Puluhan anak-anak berusia sekitar sepuluh sampai lima belas tahun memainkan alat musik tradisional khas Jawa Barat itu dengan sangat profesional. Mereka terlihat sangat kompak. Permainan mereka begitu memukau para pengunjung taman yang didominasi oleh pasangan muda-mudi yang sedang dimadu kasih.

Cewek berambut coklat terlihat sangat menyukai pertunjukan yang baru selesai itu. Rasa kantuk dan kesal karena telah dibangunkan secara paksa,hilang sudah.

"Lo tahu darimana kalau di sini ada kayak gini?"

"Ini." Jawab cowok di sebelahnya sambil mengulurkan selembar kertas.

"Browser? Gue kira cowok model berandalan kayak lo gini gak akan mau baca browser murahan kayak gini." Ejek Deeva seraya mengambil browser di tangan Aaron dan membacanya.

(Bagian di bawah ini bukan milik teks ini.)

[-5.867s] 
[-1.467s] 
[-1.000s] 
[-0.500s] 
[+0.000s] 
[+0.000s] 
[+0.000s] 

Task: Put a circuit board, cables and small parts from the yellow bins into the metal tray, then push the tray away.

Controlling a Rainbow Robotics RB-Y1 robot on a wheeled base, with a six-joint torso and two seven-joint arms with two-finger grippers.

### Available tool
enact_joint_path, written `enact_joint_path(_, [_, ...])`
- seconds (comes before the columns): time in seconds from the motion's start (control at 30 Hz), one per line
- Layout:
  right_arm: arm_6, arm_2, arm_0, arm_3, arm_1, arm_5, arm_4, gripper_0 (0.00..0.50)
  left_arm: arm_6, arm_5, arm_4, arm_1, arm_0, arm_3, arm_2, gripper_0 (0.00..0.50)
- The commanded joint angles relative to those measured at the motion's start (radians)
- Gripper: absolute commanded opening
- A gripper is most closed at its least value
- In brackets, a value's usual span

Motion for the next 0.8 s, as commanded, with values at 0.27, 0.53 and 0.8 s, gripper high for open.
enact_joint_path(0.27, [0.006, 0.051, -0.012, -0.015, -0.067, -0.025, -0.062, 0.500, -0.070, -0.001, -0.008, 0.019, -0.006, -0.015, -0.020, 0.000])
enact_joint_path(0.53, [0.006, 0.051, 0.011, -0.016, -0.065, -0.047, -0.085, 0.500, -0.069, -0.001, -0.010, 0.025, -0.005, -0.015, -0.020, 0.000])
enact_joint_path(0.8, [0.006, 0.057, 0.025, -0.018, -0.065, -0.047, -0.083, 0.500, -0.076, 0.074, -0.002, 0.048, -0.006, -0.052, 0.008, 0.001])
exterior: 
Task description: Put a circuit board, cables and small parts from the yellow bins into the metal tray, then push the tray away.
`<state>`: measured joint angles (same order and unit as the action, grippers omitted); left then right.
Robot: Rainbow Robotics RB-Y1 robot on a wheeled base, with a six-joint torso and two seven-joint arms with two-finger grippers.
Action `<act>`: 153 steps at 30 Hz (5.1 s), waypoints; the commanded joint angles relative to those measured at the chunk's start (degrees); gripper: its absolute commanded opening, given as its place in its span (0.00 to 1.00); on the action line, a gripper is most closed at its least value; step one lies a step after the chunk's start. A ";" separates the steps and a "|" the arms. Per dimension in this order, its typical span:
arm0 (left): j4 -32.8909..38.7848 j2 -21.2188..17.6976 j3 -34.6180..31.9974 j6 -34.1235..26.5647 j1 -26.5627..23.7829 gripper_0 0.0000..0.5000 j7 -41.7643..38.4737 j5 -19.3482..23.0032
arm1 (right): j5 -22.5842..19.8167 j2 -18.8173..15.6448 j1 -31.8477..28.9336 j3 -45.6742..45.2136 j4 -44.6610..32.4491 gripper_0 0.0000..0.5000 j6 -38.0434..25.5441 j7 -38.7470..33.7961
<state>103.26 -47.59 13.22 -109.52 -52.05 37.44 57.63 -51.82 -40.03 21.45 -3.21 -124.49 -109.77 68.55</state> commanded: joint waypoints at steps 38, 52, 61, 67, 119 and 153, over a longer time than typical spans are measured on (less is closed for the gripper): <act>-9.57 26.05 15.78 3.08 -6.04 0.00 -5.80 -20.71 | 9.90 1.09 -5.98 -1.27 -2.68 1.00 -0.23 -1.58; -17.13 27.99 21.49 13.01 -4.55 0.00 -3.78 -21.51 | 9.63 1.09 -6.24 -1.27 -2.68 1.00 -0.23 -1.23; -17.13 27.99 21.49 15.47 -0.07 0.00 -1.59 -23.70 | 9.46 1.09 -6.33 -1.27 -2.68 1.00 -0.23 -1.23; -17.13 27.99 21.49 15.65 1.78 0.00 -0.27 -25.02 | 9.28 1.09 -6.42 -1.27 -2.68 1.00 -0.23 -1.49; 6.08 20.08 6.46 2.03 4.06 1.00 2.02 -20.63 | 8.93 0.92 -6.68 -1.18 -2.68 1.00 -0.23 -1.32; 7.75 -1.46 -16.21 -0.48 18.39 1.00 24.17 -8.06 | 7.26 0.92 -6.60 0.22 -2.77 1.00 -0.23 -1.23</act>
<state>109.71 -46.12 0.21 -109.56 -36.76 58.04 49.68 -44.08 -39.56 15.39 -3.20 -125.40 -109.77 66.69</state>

"Enak aja lo. Gini-gini gue cowok pecinta alat tradisional angklung." Sahut Aaron membela diri.

Deeva terkekeh dan mengangguk. Matanya mengarah pada tulisan di browser berwarna biru putih itu. "Desa ini ulang tahun?"

"Yoi. Makanya gue ngajak lo ke sini. Jarang banget desa ini ngadain acara kayak gini, bahkan gak pernah." Terang Aaron.

"Lo sering ke sini?"

"Gak terlalu sering, tapi buat kenal sama mereka mungkin udah cukup." Jawab Aaron seraya menunjuk gerombolan remaja yang sibuk mengembalikan angklung.

"Lo kenal mereka?" Aaron mengangguk. "Hebat!"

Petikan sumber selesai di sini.